Is it really practical, or even possible, to lock up your data this way? Not always; but when data is being pooled for automated processing, or to fuel machine learning, it can be very efficient and even bring further advantages (such as the elimination of human error – you can’t accidentally delete a record if you can’t even see it). Think of AI-driven customer behavior analysis, for example. Collecting detailed records of purchases, communications and social media activity can generate profound insights to improve marketing and service development, but it’s a privacy and compliance nightmare. However, if those individual records were hidden from any human, with only the automatically generated insights accessible, businesses could enjoy the benefit without the risk.

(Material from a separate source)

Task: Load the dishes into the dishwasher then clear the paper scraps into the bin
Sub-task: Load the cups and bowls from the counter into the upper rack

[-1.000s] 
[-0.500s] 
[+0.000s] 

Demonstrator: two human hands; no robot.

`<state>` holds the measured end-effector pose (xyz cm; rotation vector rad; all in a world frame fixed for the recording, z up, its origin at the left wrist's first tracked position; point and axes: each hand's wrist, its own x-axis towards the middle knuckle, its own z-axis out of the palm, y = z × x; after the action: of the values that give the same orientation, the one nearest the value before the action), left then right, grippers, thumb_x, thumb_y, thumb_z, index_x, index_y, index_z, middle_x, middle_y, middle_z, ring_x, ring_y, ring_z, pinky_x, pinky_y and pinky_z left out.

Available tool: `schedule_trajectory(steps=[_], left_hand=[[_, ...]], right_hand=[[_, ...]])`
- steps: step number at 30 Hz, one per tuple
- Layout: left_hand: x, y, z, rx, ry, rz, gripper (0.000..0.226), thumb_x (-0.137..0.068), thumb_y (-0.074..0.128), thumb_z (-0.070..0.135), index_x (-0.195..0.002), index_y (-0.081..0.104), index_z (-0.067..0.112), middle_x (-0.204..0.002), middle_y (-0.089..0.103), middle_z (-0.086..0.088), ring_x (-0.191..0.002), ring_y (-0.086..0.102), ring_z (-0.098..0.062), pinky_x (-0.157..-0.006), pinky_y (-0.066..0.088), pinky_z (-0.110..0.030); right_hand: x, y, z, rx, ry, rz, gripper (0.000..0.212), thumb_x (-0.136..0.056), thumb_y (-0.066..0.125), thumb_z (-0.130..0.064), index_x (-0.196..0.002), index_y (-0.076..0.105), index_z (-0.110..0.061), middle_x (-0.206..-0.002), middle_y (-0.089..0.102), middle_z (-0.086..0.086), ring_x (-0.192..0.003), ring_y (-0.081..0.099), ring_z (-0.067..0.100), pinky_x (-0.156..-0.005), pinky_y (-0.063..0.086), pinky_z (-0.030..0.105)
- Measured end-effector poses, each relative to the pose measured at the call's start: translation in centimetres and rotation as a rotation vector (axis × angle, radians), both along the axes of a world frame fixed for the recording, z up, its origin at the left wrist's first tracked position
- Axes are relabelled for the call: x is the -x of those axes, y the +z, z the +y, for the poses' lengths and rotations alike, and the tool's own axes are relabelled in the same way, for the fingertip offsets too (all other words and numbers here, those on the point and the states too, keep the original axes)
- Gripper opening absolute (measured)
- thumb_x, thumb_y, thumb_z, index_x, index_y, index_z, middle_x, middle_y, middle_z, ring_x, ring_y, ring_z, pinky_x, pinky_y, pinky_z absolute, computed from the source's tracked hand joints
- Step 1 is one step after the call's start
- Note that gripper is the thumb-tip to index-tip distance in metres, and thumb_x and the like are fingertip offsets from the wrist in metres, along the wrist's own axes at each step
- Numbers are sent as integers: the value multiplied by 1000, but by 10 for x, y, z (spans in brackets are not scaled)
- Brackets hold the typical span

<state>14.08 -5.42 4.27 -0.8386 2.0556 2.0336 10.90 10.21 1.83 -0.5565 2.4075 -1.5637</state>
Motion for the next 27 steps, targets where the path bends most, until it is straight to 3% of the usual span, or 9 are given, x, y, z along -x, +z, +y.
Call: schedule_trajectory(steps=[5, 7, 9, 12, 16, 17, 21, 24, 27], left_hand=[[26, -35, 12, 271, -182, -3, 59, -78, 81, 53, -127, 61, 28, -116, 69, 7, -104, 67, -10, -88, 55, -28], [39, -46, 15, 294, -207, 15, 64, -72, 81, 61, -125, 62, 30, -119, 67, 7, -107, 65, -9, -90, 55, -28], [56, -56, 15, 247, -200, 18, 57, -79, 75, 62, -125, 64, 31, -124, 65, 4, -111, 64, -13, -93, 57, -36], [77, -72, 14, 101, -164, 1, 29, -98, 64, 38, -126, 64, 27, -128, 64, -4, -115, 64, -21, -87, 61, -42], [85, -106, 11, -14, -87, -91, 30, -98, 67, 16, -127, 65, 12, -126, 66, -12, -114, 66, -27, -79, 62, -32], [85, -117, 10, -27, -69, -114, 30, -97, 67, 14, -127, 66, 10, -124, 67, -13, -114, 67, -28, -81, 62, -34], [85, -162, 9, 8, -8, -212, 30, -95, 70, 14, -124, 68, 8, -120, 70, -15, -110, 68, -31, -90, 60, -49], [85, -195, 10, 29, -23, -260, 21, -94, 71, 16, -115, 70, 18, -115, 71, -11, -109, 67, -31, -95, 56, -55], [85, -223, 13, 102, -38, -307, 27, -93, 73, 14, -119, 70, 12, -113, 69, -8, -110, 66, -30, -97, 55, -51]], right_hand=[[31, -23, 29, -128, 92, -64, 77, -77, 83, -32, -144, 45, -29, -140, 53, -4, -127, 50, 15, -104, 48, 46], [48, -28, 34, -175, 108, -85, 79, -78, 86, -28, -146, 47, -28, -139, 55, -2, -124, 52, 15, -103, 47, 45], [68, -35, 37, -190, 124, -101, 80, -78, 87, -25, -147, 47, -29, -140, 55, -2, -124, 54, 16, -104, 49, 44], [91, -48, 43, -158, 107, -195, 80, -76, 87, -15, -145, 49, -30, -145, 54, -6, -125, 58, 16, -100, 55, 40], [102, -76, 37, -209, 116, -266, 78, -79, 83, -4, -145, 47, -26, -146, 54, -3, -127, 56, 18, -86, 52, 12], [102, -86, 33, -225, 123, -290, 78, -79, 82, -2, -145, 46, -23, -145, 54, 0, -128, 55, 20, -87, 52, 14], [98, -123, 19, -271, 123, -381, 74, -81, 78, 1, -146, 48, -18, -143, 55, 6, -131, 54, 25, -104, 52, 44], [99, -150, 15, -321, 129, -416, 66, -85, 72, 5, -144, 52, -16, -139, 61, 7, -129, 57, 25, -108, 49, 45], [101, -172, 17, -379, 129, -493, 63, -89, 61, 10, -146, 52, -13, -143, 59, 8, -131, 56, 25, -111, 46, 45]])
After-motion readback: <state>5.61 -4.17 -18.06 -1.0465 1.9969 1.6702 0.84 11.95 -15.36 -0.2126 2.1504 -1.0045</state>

It’s the same story with much Internet of Things data – automatically harvested, automatically processed, it can include very personal information (such as in-home audiovisual recordings), but there’s no need for humans to access it at all.
Multi-factor authentication is often cited as an example of “zero-trust” security, but in fact it just transfers trust to the MFA mechanism. Which, as experience shows, is far from foolproof. Forget trust; the reality is that no one is always smart enough to evade traps, or well-protected enough that their keys can’t be stolen.
For truly zero-trust security, you need to throw away the keys – and then keep checking that the lock hasn’t been picked. It sounds like a lot of work, but that’s where privacy-preserving data platforms like Integritee shine. And it’s certainly a lot less work, and far less cost, than dealing with a hack after the fact.